Cette menace anéantissait ce qui restait de leur bonheur. La nuit, dans la chambre où tout lui rappelait un passé de discorde, Renée, inquiète, ne pouvait s’endormir. Son amant sommeillait. Elle sentait un abîme se creuser entre eux et un cri lui échappait, dans lequel elle mettait tout son cœur.

— Pierre, à quoi penses-tu ? Parle-moi… Oh ! tu ne m’aimes plus.

— Fous-moi la paix avec tes boniments. J’ai sommeil.

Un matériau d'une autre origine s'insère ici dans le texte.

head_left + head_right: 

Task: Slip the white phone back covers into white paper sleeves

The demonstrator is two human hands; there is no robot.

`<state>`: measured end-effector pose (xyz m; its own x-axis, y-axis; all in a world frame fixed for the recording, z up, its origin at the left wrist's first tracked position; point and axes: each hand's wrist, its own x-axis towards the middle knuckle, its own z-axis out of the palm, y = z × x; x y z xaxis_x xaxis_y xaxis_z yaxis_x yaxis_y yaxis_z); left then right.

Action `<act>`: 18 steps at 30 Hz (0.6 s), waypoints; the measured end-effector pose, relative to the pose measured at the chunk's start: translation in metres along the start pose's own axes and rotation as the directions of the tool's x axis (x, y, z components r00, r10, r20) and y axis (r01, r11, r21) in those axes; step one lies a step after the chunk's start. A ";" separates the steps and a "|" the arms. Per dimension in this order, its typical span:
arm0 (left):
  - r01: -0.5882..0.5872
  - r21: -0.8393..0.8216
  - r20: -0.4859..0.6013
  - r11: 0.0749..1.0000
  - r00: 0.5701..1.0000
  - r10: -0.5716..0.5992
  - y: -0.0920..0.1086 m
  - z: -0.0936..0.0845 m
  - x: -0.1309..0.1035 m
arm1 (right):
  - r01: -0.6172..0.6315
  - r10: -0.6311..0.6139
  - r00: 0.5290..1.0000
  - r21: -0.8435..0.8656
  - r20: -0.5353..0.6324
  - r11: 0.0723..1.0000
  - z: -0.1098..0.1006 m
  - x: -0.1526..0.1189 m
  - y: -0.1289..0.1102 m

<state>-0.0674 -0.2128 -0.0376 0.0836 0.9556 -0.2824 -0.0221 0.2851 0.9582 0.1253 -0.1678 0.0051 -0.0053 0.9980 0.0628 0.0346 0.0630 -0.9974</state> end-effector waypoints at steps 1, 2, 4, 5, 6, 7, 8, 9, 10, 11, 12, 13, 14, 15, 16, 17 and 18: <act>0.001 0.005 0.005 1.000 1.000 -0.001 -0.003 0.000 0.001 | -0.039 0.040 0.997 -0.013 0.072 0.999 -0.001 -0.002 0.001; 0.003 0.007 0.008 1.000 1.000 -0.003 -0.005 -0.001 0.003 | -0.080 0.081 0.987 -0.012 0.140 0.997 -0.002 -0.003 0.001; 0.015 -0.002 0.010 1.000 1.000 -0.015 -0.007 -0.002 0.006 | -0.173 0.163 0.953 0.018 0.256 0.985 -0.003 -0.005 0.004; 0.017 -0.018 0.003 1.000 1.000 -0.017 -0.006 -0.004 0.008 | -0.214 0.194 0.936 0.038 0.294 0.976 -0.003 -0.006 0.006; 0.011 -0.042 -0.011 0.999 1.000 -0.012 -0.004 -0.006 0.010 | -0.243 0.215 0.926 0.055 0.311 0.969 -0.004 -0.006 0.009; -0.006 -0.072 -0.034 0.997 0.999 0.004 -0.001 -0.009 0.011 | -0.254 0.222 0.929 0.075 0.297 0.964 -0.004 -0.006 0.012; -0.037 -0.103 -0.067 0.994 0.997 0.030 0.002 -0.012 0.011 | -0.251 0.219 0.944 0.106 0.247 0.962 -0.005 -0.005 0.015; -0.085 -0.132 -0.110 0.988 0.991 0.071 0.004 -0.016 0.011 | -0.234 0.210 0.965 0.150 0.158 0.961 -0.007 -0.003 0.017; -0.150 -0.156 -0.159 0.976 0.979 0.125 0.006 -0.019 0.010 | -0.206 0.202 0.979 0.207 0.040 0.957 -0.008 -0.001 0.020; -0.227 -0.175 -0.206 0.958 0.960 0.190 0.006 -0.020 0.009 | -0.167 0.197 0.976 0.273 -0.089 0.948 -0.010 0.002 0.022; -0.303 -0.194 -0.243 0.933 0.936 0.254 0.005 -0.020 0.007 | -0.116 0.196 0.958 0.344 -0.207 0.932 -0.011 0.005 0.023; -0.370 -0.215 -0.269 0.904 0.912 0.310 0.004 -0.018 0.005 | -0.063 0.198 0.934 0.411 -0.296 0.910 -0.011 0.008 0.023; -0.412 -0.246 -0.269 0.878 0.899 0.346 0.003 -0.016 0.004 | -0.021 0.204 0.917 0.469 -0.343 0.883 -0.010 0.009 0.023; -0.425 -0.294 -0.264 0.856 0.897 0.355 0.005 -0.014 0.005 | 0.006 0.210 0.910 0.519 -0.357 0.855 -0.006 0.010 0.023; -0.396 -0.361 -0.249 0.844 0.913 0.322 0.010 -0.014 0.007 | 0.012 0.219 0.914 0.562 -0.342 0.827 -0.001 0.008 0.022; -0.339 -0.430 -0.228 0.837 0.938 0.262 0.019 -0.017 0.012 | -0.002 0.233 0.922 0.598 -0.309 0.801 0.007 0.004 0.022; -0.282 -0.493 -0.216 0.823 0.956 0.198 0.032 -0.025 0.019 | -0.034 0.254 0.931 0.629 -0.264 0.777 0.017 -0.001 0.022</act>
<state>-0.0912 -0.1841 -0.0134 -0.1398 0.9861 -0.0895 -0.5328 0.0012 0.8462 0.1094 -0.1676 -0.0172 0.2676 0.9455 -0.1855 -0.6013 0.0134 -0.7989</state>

Il lui tournait le dos. Renée sanglotait et se cachait le visage dans l’oreiller. Comme emportées par un grand vent, ses illusions fuyaient une à une. Elle pensait à sa journée de travail, elle se voyait lavant les couloirs, changeant des draps et des serviettes sales, trimbalant des seaux dont le poids lui tirait le ventre. Jamais elle n’en finissait avec son ouvrage. Et lorsqu’elle avait le malheur de se plaindre, Trimault la rembarrait ! Il se conduisait comme une brute, il était prêt à l’abandonner…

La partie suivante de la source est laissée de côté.